Ignoring every picture, transcribe the data in full as it stands.
-------- Available data
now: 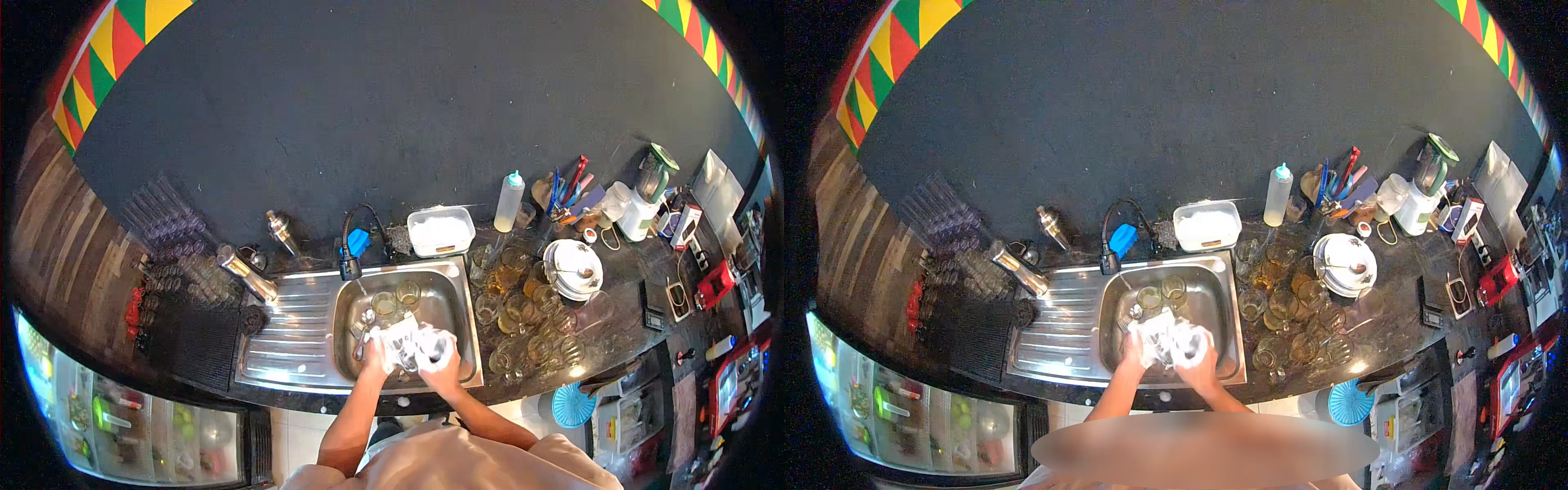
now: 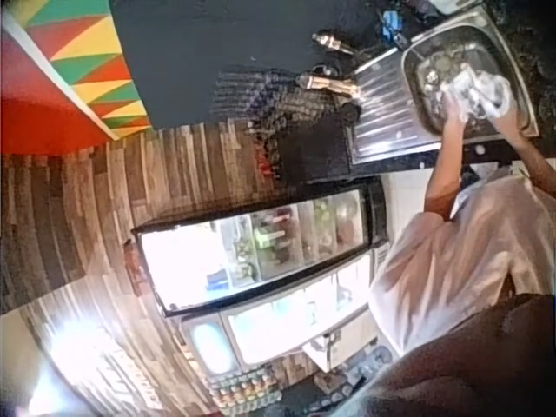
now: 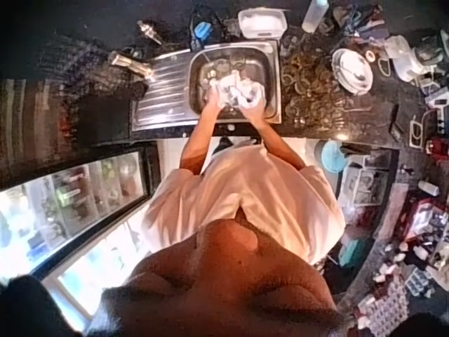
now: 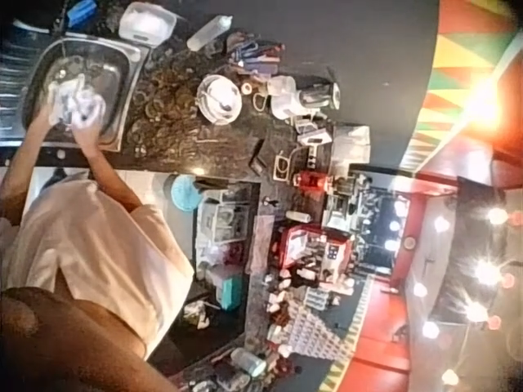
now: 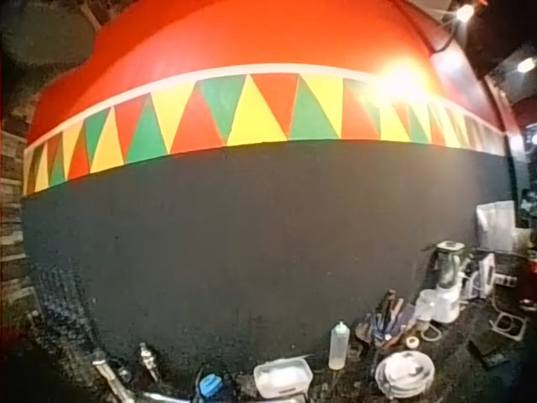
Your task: Washing, rinsing, and drying glassware at a bar sink.
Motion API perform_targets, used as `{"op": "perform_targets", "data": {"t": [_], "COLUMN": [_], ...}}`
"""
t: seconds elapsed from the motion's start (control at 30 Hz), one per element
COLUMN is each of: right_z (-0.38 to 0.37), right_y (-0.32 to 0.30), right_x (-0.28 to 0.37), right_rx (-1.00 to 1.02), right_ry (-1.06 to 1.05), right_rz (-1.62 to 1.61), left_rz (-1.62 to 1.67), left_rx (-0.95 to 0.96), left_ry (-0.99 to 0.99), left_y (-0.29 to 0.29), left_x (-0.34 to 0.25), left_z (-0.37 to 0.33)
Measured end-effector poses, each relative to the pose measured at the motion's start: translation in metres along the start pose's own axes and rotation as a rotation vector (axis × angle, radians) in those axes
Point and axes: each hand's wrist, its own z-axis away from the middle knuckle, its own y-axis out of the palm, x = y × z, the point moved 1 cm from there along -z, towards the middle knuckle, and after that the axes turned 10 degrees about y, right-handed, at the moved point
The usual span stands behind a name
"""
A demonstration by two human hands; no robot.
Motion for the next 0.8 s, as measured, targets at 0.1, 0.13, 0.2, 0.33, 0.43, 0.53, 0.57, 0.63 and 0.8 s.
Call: {"op": "perform_targets", "data": {"t": [0.1,0.13,0.2,0.33,0.43,0.53,0.57,0.63,0.8], "right_z": [-0.007,-0.014,-0.030,-0.016,-0.017,-0.028,-0.027,-0.018,-0.023], "right_y": [-0.002,-0.002,-0.001,0.000,-0.016,0.009,0.006,0.000,0.005], "right_x": [0.009,0.010,-0.007,0.012,-0.028,0.001,0.003,-0.003,-0.060], "right_rx": [0.087,0.117,0.205,0.265,0.143,0.024,0.108,0.335,0.214], "right_ry": [-0.239,-0.337,0.031,-0.310,-0.122,0.089,0.064,-0.293,-0.143], "right_rz": [0.129,0.268,0.158,0.178,0.272,0.094,0.079,0.207,0.241], "left_rz": [-0.045,-0.053,-0.066,0.115,-0.072,0.018,-0.026,-0.030,0.070], "left_rx": [0.104,0.086,0.080,0.053,-0.063,0.030,0.000,0.079,0.076], "left_ry": [0.030,0.015,-0.015,0.067,0.036,0.109,0.118,0.110,0.059], "left_y": [-0.028,-0.032,-0.015,-0.010,0.025,-0.021,-0.003,0.004,0.029], "left_x": [0.017,0.023,0.030,0.017,0.007,0.014,0.015,0.009,0.007], "left_z": [-0.016,-0.017,-0.011,-0.002,0.009,-0.007,-0.002,0.003,0.004]}}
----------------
• [Result for this task]:
now: 
now: 
now: 
now: 
now: 
Your task: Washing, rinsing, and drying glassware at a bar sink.
Motion API perform_targets, used as `{"op": "perform_targets", "data": {"t": [_], "COLUMN": [_], ...}}`
"""
t: seconds elapsed from the motion's start (control at 30 Hz), one per element
COLUMN is each of: right_z (-0.38 to 0.37), right_y (-0.32 to 0.30), right_x (-0.28 to 0.37), right_rx (-1.00 to 1.02), right_ry (-1.06 to 1.05), right_rz (-1.62 to 1.61), left_rz (-1.62 to 1.67), left_rx (-0.95 to 0.96), left_ry (-0.99 to 0.99), left_y (-0.29 to 0.29), left_x (-0.34 to 0.25), left_z (-0.37 to 0.33)
Measured end-effector poses, each relative to the pose measured at the motion's start: translation in metres along the start pose's own axes and rotation as a rotation vector (axis × angle, radians) in those axes
Point and axes: each hand's wrist, its own z-axis away from the middle knuckle, its own y-axis out of the palm, x = y × z, the point moved 1 cm from there along -z, towards the middle knuckle, and after that the axes turned 10 degrees about y, right-handed, at the moved point
The usual span stands behind a name
"""
A demonstration by two human hands; no robot.
Motion for the next 0.8 s, as measured, targets at 0.1, 0.13, 0.2, 0.33, 0.43, 0.53, 0.57, 0.63 and 0.8 s.
Call: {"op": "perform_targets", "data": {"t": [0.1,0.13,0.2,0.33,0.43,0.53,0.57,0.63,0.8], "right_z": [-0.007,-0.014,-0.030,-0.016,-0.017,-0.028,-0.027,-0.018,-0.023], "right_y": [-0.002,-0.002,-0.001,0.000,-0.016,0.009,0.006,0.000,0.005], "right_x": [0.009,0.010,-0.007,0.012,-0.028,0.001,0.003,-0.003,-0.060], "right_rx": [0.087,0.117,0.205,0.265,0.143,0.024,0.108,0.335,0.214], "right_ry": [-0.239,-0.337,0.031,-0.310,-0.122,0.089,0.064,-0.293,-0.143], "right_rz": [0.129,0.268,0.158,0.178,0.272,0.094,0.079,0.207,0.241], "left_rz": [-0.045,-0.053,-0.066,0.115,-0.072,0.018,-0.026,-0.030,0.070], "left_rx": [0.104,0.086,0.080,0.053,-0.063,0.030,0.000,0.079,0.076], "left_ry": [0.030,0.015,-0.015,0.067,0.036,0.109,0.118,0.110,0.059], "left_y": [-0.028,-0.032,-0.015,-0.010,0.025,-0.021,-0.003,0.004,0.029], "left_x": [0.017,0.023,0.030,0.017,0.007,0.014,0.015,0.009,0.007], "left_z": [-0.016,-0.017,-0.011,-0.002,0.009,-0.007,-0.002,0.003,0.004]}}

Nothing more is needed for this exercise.